Last week we told you that the Hennessey Venom GT broke the Guinness World Record
for 0-300Kph, doing it in an average time (one run each direction) of 13.63 seconds. 0 to one hundred and eighty six miles per hour, in 13.63 seconds. That’s a quick time in the 1/4 mile. That’s quicker than it takes me to open iTunes. Golf balls accelerate slower than that (I know that’s not true. Thanks for stepping on my joke with your book of facts.)

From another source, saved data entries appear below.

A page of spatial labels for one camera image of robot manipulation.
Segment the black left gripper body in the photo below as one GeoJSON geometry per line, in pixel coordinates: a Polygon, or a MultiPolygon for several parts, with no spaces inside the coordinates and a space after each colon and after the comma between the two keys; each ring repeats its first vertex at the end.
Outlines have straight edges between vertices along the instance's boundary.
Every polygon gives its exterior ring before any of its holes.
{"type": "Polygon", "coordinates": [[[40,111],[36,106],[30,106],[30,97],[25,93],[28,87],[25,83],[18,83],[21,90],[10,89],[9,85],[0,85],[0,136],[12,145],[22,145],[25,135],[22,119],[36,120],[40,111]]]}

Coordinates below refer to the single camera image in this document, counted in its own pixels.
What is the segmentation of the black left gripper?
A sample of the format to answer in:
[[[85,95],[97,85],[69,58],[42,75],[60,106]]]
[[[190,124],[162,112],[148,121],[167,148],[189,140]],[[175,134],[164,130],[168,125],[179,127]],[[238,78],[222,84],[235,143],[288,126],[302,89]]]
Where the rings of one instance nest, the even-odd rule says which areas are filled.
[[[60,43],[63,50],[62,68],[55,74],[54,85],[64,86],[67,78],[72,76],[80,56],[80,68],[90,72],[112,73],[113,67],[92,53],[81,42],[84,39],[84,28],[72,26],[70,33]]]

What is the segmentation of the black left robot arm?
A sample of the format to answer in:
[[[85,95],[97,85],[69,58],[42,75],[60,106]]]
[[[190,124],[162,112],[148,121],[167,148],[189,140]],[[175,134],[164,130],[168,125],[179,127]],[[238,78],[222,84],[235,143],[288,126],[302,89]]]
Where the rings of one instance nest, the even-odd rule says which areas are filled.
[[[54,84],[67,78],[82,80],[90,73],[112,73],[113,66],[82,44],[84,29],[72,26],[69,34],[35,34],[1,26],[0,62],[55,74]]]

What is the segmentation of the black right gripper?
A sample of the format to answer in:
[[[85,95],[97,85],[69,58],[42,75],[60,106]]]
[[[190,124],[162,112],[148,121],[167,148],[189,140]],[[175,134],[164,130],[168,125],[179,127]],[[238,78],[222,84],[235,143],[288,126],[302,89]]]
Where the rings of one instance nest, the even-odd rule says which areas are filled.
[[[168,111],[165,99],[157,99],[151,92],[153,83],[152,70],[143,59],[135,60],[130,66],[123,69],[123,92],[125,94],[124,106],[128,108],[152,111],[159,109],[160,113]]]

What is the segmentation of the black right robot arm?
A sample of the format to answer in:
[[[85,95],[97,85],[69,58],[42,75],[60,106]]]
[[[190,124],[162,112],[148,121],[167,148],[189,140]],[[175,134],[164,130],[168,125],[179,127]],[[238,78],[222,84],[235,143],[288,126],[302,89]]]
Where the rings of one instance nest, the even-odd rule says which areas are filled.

Obviously there’s lots of cars out there today that come close to that level of acceleration. The Koenigsegg
Agera R was the previous champion, and the Veyron and Huayra aren’t slow. But more impressive than that 0-186mph, is when you look at numbers like 0-60, 1/4 mile, and 1/2 mile. Few cars are ever tested for their best sprint to 300kph, I find the number is kind of hard to put into perspective. But every car in every magazine is ran to 60mph.
Thanks to VBOX USA
, who handled the testing out at Ellington Airfield, we have all the ridiculous acceleration numbers. Want to know how fast the Venom GT gets to 200MPH? The answer is after the jump. (Hint: Roughly as long as my first sexual experience.)
From VBox USA:
Best 0-60: 3.05s (Keep in mind the tarmac had just dried out. On a prepped drag strip, this would easily be in the 2s.)
Best 0-100: 5.88s (It takes a ZR1 6.9 seconds, and then things get really interesting…)
Best 0-150: 9.27s (…because the Corvette won’t reach this speed for about 6 more seconds.)
Best 0-200: 14.51s *That’s 3 giant, scary, crazy seconds faster than the Agera R (17.68s), and 7 seconds faster than the Bugatti Veyron Super Sport (22.1s).
Best 0-300KPH (186MPH): 13.18s
Combined 2-way avg. for 0-300KPH (186MPH): 13.63 **Guinness WORLD RECORD**
Best 1/4 Mile: 10.29 @ 158.830 MPH
Best 1/2 Mile: 15.22 @ 204.657 MPH
The way this thing runs through the gears you wouldn’t believe; 4th sounds as fast as 2nd. I stood behind the car during a launch, and it runs away from you like the Superman ride, barking off the rev limiter, defying the traction control trying to squeeze every bit of forward thrust out. In its wake is a trail of vapor that smells flammable still. Whoa.
We readers of automotive pornography exist in a world of verbal/written/numerical comparisons. We exist on blogs, forums, and Facebook. Car A comes out, and goes X fast, and then car B comes out, and goes X+1. People will surely look at these numbers and discuss altitude, air temperature, tire selection, and how many blades of grass surrounded the intake. People will debate whether this car is good enough, fast enough, or individual enough to sit with Koenigsegg and Bugatti. None of that matters.
Because they are all unbelievably, incredibly, brutes of speed. When you see one a “hyper-car”s run, any one of them, at full fucking go-for-broke gallop on their Roman Coliseum runway, it is a sight to behold. Forget which is better, what you’d buy, who has the nicer gauges, blah blah blah. Just be a fan of cars, speed, and performance. Go to a standing mile event, and instead of putting on your hipster helmet of condescension and judgement, act as if all the cars are equal. Enjoy the spectacle. Because watching 1,244HP run away from you like the Road Runner is just a jaw-dropping experience. Fast? Fuck, yes.